This morning I finally figured something out that is so insanely pedantic and minute in the global scheme of things that no electrons at all should ever be wasted writing about it. But I’m actually really excited about my latest mental discovery, as it explains a lot of fumbled climbing gear, baby bottles, wrenches and other stuff that I’ve dropped in my life. My thrilling discovery occurred this morning while trying to grab a maple-syrup encrusted fork from my daughter so I could cut her pancakes up. It was like trying to grab a scared mouse or something, and I ended up with maple syrup all over my hands. Then it clicked: my daughter was doing the same thing her mom does on climbs when handing me gear…

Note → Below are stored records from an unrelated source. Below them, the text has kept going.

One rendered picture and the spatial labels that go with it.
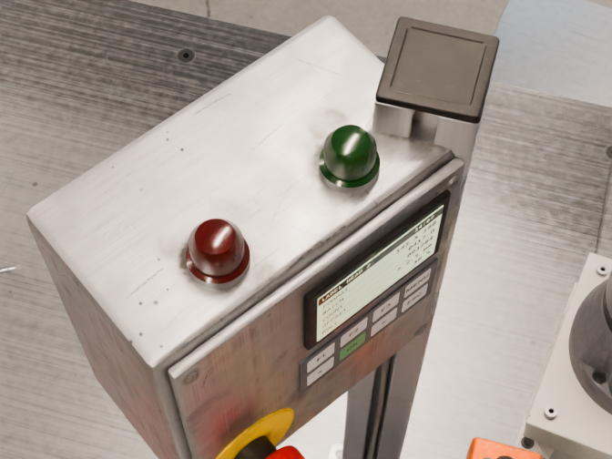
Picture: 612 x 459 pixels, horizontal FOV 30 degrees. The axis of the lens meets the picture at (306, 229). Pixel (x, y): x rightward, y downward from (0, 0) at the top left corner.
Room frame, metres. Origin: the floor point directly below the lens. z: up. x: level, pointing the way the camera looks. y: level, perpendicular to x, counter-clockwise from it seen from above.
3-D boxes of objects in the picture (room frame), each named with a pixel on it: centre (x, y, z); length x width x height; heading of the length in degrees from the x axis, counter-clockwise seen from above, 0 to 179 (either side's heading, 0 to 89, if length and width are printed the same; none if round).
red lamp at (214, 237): (0.21, 0.04, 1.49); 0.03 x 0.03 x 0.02
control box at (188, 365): (0.25, 0.02, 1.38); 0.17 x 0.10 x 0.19; 130
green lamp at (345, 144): (0.26, -0.02, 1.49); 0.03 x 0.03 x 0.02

A few weeks ago I had a great day of rock guiding (yes, I’m an ACMG Apprentice Rock Guide now if you want to go) with a talented young guy who was just really psyched to be up high on his first-ever multi-pitch climb. First time on real rock actually. He did well, and the day was a real pleasure for both of us. But when it came time for the gear hand-off at the belays (where the follower gives the gear back to the leader for the next pitch) it was a gong show–I almost dropped a half-dozen nuts and other pieces. Gear was coming at me at teenage speeds, which was far too fast for my old mind to process. Over the years I’ve noticed it’s really easy for some partners to hand gear back and forth with, and with others a real PITA. My wife is in the latter category, and at times has put real strain on our relationship. Why was gear exchange fumbling and somewhat erratic with the teenager and my wife, but very smooth with other people?
Some climbers are so fumble-fingered that they resort to handing gear back and forth by the giver holding the gear out, the taker grasping it and audibly saying, “Got,” each and every piece of gear. This is comedy to me, as it is so fast and intuitive when done well. The issue is that some people are givers, and some are takers, and their styles don’t line up well..
A clue to this micro but annoying problem came when my daughter handed me her fork. She didn’t hold it out for me to take, she logically tried to put it into my hand as she saw fit. Maple syrup and all, it was logical to her that the tines went toward my hand. I tried to dodge, she adapted, and it took about 30 seconds of comedy for me to end up with the fork and her to get her pancakes cut. The lightbulb went off: There is a societal “custom” about giving things to people: You hold it out, and they take it. Waiters at parties hold out wine glasses and you take them. They don’t move the wine glass around to put it into your hand, that doesn’t work.
If a friend and I are working on a truck or something I hold the needed wrench out in an easy-to-grasp way, he reaches for it, conforms his hand to it, and takes it. If I try to put it into his hand his hand has to adapt to a moving object, which confuses him. Same with climbing gear; when things feel rushed and weird on a gear exchange at a belay it’s usually because my partner is shoving gear at me, and trying to “help” by conforming the gear’s position to what he sees as my hand’s position as I reach for the gear. But I’m trying to conform my hand to where I see the gear, which then moves… It’s like trying to recover from a fishtail situation in a car where you’re always behind what’s already happened.
So in my mind the protocol for exchanging any type of gear with another person is that the giver holds it out in a useful and stable position. The taker grasps it, and pulls it out of the giver’s hand. My wife tries to be helpful by placing the gear into my hand, which is moving… When I hand her gear it works well, the problem is only when she’s handing me gear. We’ve been unable to figure this out for going on 15 years, so I was pretty excited when it all hit me this morning. It was worth getting covered in maple syrup.
I try to get my clients and partners to rack all their gear on one sling as they follow, in an organized manner. This one sling then gets handed to me at the belay (or they keep it if switching blocks). Fast, simple, less dropped gear, go. And racking on your waist is a total waste of time, but that’s another topic. Happy hand-offs, my dad is fully made by this minor realization.